Se em outros tempos, retirar seria unanimidade (por causa do baixo rendimento), hoje, por causa da queda da taxa básica de juros (Selic) ao menor patamar histórico, o conselho mudou. Segundo especialistas ouvidos pelo UOL, o saque só deve ocorrer para pagar dívidas ou formar uma reserva de emergência.

Investir o FGTS não vale a pena

Com a Selic a 2,25% ao ano, o dinheiro do FGTS passa a render mais caso deixado no próprio fundo. O rendimento do FGTS é de 3% ao ano mais a Taxa de Referência (TR, atualmente em zero) e não há cobrança de Imposto de Renda (IR).

A pedido do UOL, a especialista e professora de finanças da BSG DuoPrata, FIA/B3 Betty Grobman calculou quanto os R$ 1.045 renderiam, em um ano, em alguns dos principais investimentos conservadores oferecidos no Brasil:

  • FGTS (taxa 3% aa): saldo líquido de R$ 1.076,35
  • CDB a 100% da taxa DI (2,15% aa): saldo líquido de R$ 1.062,97
  • Poupança (taxa 1,575% aa): saldo líquido de R$ 1.061,45

Se puder, não tire o dinheiro do FGTS porque 3% ao ano está bom demais. Além disso, apesar de o Banco Central acenar em manter a Selic nos atuais 2,25%, o mercado ainda crê que a taxa possa cair mais 0,5 ponto e ir até 1,75% ao ano, o que amplia a vantagem do FGTS.
Betty Grobman

Além disso, a possibilidade de divisão do lucro do FGTS pode aumentar esse rendimento. No ano passado, com a distribuição de 100% dos lucros, o rendimento do fundo ficou próximo dos 6,2%, enquanto a Selic fechou o ano em 4,5%. Para 2020, o governo ainda não decidiu qual percentual do lucro será distribuído.

Em relação a investimentos de maior risco, como fundos multimercados ou a Bolsa, por exemplo, há a possibilidade de que o investidor consiga um rendimento maior do que o do FGTS, mas com riscos bem maiores, o que deve ser considerado.

Se você tiver um perfil mais moderado e arrojado, há mais opções de investimento, com mais risco.

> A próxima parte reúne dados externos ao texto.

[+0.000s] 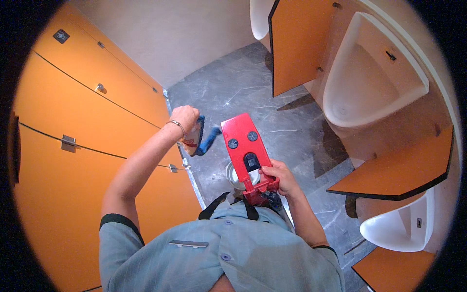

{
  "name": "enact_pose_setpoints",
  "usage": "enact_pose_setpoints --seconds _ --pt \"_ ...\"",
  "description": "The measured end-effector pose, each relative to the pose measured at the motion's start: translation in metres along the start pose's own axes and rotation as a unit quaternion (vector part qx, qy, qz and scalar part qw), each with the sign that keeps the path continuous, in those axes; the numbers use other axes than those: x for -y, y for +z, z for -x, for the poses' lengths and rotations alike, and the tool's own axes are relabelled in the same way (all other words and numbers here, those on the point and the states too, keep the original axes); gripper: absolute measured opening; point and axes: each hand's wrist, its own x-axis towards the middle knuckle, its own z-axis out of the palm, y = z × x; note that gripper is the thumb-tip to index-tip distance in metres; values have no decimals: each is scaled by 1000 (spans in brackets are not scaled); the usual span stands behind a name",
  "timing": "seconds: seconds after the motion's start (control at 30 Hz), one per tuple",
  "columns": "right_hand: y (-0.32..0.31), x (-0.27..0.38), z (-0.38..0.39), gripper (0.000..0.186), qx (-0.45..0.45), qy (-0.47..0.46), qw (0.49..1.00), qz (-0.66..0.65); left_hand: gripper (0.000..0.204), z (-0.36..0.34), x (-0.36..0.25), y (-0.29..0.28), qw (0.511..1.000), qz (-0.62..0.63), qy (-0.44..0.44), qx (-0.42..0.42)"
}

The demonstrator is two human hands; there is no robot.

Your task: The person mops the wall and floor around a row of urinals, then rinses a cleaning pad in a bucket and reattaches it to the mop head.

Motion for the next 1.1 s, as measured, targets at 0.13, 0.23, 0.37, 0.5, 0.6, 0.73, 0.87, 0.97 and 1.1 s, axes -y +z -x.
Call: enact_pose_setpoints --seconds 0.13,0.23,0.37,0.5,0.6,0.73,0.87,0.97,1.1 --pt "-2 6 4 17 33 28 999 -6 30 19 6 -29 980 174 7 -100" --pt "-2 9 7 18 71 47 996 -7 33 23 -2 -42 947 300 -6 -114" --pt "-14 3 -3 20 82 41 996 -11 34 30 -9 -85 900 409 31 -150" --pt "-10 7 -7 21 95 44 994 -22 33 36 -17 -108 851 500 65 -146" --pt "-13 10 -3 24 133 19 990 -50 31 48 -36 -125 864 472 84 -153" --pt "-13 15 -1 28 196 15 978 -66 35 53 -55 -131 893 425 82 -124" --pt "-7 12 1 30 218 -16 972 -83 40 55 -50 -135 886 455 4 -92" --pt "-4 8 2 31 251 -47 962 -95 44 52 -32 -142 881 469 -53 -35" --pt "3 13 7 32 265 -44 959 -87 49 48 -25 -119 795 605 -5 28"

Você pode ganhar mais, mas também perder mais. Por isso, só é indicado para quem já entende do assunto.
Betty Grobman

Dívidas ou reserva de emergência

Com o perfil conservador, o saque do dinheiro do FGTS só deve ocorrer, portanto, caso o dinheiro seja destinado ao pagamento de qualquer dívida. Como os juros cobrados em qualquer empréstimo pessoal ou cartão de crédito superam (e muito) os 3% ao ano, o montante deve ser utilizado para quitar tal débito.

"Os juros das dívidas são muito maiores e, por isso, vale a pena abater qualquer uma delas. A imensa maioria dos brasileiros não tem reserva de emergência, e muitos estão endividados. Então, isso é prioridade", afirmou Virginia Prestes, professora de finanças da Fundação Armando Álvares Penteado (FAAP).

A reserva de emergência é um montante destinado a algum imprevisto e que deve cobrir pelo menos três meses de despesas fixas, por exemplo, em caso de desemprego ou algum acontecimento inesperado. "Para formar uma reserva de emergência também é válido o saque, já que você não pode tirar o FGTS a qualquer momento depois", disse Virginia.